Packaging ML models using MLflow

Once you have trained a high performing model, you will have to package it so that others can also use your model. Generally, packaging your model is the very first step to deploy any ML model in production. First, we need to understand what it means to package a ML model, and second, why do we need it?

Let me be honest about it, making inference is hard. You cannot feed the input directly to the model, you will first have to process it. This pre-processing can be a simple normalization operation or a complex operation that combines input data with other features stores in different databases. Only once the input is in the right format, it can be fed to the ML model. Furthermore, the prediction (generally tensors) from the model cannot be used directly by end-user. You again will have to apply some post-processing logic to turn these tensors into meaningful information (like class name, probability, time required, etc.). Hence, in MLOps, you never deploy a ML model instead you deploy an end-to-end pipeline.

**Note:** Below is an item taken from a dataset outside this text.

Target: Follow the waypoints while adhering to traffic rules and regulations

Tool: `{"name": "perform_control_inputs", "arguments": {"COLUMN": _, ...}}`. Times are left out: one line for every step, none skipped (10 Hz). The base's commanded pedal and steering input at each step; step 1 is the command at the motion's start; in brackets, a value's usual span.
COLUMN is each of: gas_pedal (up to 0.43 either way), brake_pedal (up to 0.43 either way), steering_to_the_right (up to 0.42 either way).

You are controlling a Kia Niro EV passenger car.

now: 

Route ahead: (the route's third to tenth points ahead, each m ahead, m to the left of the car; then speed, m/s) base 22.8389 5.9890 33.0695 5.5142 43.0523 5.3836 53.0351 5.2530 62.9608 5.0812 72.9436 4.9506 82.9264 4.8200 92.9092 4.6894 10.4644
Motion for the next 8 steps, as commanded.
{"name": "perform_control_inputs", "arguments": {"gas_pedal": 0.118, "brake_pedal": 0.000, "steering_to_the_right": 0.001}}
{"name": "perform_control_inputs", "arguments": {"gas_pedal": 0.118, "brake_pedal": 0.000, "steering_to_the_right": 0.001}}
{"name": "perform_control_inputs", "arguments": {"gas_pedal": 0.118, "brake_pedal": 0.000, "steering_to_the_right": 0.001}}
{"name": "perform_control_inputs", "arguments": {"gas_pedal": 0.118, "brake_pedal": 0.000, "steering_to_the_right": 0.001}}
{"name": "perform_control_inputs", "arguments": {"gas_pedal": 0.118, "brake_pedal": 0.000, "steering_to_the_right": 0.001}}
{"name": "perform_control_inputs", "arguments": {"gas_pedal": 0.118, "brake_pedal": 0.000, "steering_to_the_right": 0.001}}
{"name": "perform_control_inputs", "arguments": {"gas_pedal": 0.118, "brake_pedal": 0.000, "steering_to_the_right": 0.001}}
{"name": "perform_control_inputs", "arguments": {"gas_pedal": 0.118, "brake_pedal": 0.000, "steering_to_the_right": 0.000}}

Yet another thing that makes it even hard, is that ML models fail silently i.e. you won’t get any error even if you have small bug/mistake in you pipeline. But any small change in pre-processing logic will effect your model’s prediction. For example, instead of using imagenet’s mean and std values to normalize an image, if you use (0.5, 0.5, 0.5) as mean and std then you will get very different results. Thus its really important that you always test the complete pipeline and not just the model.

image

To me, packaging a ML model means wrapping the complete pipeline into an easy to use python package/class. The goal is to abstract away all the complexity from the users, and allow them to interact with the pipeline, through some simple APIs, without worrying about the internals.

Before using MLflow, I use to do exactly the same. Train a model, wrap the pipeline into a python package/class, and finally, write some unit-tests to test the package. But there is one major problems with this brute-force approach : inconsistent APIs. As you start training, and packaging more and more pipelines, this problem will become apparent. Things will get even worst once you start using multiple ML frameworks.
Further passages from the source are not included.